Try it:
Extract all lines in the data that contain the word "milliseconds".

Records for this exercise:

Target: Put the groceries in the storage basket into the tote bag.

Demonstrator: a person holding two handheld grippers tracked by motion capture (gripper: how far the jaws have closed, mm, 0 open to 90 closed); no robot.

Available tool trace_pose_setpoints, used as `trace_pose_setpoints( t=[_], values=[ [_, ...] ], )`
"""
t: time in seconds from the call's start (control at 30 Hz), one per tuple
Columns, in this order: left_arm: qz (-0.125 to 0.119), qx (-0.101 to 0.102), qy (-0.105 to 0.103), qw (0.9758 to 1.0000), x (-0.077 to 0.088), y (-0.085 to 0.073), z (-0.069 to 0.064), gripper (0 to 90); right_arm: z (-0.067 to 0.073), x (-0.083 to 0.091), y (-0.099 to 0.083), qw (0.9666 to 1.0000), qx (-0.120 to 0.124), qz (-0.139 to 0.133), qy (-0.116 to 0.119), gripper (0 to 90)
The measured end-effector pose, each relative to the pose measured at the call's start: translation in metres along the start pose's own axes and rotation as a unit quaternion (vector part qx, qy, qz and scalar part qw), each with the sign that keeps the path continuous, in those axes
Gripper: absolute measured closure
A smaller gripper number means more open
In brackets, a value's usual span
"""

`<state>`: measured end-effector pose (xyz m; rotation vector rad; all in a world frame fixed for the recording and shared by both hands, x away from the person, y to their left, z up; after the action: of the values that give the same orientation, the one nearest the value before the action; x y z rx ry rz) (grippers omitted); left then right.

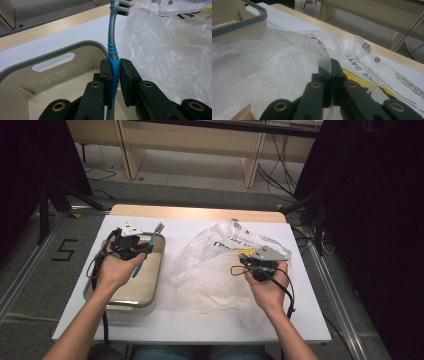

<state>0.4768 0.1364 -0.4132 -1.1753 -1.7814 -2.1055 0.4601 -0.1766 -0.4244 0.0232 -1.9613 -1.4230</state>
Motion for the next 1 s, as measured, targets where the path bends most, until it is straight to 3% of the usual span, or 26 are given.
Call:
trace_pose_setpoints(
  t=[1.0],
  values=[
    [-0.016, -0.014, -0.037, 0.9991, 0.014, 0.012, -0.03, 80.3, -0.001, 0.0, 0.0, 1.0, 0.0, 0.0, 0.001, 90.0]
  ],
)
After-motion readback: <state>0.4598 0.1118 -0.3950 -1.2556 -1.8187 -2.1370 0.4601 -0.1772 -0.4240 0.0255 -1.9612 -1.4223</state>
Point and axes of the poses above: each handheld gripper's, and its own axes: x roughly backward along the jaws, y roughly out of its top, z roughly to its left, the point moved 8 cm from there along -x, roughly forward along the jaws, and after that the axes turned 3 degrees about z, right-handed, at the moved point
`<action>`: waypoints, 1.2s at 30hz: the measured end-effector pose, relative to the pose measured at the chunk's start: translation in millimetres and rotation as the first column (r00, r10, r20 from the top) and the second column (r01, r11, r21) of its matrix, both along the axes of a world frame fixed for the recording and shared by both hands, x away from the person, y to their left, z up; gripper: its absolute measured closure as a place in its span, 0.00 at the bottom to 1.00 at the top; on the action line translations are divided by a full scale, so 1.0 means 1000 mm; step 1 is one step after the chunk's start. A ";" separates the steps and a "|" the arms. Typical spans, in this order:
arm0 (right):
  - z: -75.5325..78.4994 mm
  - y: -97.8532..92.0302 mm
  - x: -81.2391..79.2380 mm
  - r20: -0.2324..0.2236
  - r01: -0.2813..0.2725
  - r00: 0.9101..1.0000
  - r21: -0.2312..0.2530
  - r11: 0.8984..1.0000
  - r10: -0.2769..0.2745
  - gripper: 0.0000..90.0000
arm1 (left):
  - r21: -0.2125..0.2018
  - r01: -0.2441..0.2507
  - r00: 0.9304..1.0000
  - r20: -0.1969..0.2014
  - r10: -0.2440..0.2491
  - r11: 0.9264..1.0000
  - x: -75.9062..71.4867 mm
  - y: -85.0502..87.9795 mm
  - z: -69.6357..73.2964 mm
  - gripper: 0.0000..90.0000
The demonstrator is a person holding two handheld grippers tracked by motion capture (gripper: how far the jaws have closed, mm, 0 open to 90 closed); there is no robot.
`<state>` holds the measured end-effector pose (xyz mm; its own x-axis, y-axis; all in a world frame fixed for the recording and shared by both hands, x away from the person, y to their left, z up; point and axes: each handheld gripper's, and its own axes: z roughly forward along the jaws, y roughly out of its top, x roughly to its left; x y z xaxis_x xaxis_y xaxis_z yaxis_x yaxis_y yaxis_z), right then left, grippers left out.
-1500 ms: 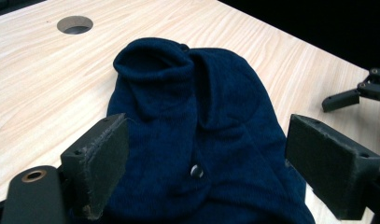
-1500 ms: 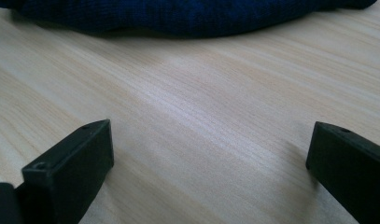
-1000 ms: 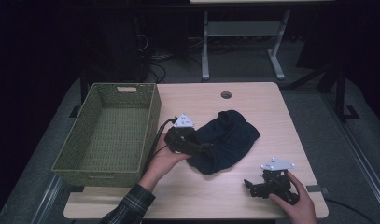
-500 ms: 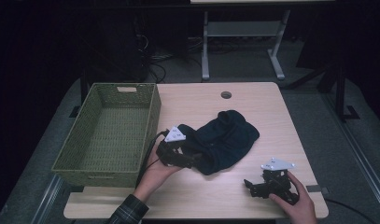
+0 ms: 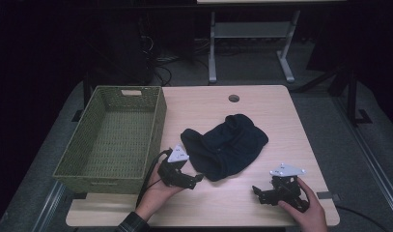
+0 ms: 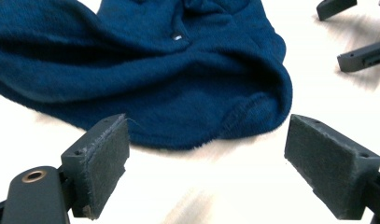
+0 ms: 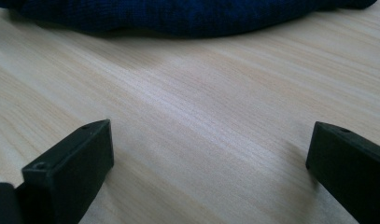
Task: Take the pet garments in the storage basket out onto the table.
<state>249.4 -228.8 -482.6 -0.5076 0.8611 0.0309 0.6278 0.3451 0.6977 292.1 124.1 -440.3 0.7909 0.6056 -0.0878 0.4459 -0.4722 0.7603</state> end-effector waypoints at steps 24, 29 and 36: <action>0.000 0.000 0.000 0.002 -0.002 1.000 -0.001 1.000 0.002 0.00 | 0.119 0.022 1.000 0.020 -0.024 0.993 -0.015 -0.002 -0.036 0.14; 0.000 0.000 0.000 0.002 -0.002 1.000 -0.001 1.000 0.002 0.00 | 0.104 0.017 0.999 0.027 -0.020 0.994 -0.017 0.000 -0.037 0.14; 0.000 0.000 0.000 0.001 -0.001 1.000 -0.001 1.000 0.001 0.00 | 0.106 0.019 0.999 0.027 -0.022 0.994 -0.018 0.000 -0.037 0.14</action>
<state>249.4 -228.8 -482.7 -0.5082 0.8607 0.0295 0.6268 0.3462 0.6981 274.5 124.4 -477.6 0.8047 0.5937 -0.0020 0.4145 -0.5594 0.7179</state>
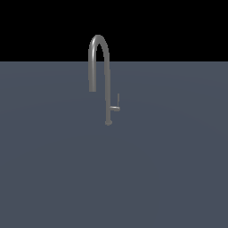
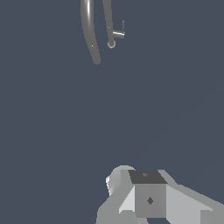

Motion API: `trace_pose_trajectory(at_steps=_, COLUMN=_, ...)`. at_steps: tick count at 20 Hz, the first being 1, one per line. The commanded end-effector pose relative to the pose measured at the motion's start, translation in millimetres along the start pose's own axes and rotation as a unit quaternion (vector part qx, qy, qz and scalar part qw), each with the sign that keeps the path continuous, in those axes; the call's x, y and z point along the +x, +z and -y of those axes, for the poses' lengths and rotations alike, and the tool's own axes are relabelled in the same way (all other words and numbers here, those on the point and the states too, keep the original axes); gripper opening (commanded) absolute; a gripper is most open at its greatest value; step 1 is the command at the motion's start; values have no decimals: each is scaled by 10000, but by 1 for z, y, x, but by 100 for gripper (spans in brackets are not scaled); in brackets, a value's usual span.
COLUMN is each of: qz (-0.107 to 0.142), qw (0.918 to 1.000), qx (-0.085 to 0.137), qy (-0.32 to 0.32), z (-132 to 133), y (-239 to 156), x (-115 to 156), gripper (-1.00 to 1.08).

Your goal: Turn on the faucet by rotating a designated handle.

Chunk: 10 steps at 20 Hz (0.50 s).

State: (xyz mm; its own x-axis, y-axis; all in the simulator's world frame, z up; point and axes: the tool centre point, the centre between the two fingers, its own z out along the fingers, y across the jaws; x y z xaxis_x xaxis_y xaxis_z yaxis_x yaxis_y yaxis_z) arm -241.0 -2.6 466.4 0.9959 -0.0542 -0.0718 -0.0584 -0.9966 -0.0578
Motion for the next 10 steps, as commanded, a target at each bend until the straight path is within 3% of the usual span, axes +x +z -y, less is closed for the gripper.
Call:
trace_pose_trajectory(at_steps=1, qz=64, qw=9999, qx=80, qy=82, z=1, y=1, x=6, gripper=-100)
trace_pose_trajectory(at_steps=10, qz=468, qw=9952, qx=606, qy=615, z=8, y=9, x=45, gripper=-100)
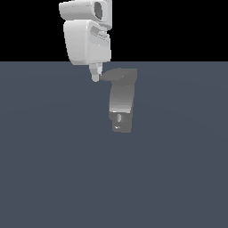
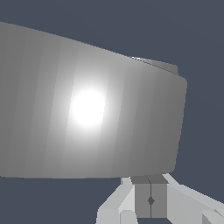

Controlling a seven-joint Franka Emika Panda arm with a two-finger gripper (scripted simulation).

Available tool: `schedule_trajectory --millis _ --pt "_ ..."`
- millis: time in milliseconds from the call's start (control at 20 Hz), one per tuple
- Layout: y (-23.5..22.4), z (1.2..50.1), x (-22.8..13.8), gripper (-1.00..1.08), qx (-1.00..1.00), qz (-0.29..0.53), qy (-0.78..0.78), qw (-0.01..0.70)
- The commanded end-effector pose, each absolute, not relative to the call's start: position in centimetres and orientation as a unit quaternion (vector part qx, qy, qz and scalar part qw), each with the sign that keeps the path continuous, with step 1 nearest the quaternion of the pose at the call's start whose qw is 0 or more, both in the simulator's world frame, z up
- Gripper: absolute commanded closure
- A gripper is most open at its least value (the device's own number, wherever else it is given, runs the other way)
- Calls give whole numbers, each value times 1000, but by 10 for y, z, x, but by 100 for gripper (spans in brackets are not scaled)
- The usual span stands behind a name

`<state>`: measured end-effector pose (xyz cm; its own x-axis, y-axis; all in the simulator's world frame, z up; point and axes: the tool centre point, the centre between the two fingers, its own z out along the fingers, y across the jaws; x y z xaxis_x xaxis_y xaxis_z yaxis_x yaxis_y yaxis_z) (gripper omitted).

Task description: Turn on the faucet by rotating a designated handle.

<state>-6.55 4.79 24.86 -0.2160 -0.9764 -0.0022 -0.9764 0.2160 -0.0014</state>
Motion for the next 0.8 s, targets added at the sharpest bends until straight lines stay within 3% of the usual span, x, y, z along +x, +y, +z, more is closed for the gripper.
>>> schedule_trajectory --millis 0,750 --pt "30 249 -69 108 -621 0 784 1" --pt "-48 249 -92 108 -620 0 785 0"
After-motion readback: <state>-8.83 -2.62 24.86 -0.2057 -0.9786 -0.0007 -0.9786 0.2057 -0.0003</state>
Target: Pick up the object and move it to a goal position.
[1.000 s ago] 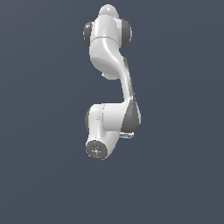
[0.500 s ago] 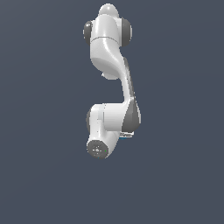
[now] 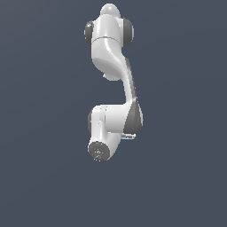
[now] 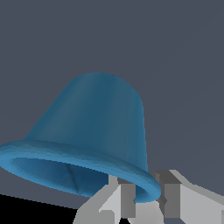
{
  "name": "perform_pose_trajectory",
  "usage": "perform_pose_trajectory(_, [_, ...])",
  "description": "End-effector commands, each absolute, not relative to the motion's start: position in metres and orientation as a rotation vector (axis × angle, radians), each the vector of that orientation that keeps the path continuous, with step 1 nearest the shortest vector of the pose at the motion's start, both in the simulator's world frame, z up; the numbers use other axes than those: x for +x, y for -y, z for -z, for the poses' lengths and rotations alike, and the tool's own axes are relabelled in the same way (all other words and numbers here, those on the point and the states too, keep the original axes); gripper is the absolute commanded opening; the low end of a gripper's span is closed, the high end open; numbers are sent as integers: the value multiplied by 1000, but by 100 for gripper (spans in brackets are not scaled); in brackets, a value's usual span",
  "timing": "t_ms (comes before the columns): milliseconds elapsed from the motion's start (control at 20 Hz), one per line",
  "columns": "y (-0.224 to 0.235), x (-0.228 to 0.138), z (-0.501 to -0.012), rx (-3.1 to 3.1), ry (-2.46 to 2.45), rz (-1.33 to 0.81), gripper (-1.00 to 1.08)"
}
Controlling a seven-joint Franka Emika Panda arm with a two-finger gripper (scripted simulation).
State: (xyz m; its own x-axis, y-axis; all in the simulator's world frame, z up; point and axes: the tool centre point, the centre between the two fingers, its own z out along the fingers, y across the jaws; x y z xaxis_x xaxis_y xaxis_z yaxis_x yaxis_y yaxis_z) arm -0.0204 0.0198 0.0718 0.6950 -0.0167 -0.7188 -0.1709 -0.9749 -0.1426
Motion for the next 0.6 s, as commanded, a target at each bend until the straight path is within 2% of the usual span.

Output below:
- millis: time in milliseconds from the call's start (control at 20 Hz), one per tuple
  "timing": "t_ms (comes before the columns): milliseconds elapsed from the motion's start (control at 20 Hz), one per line",

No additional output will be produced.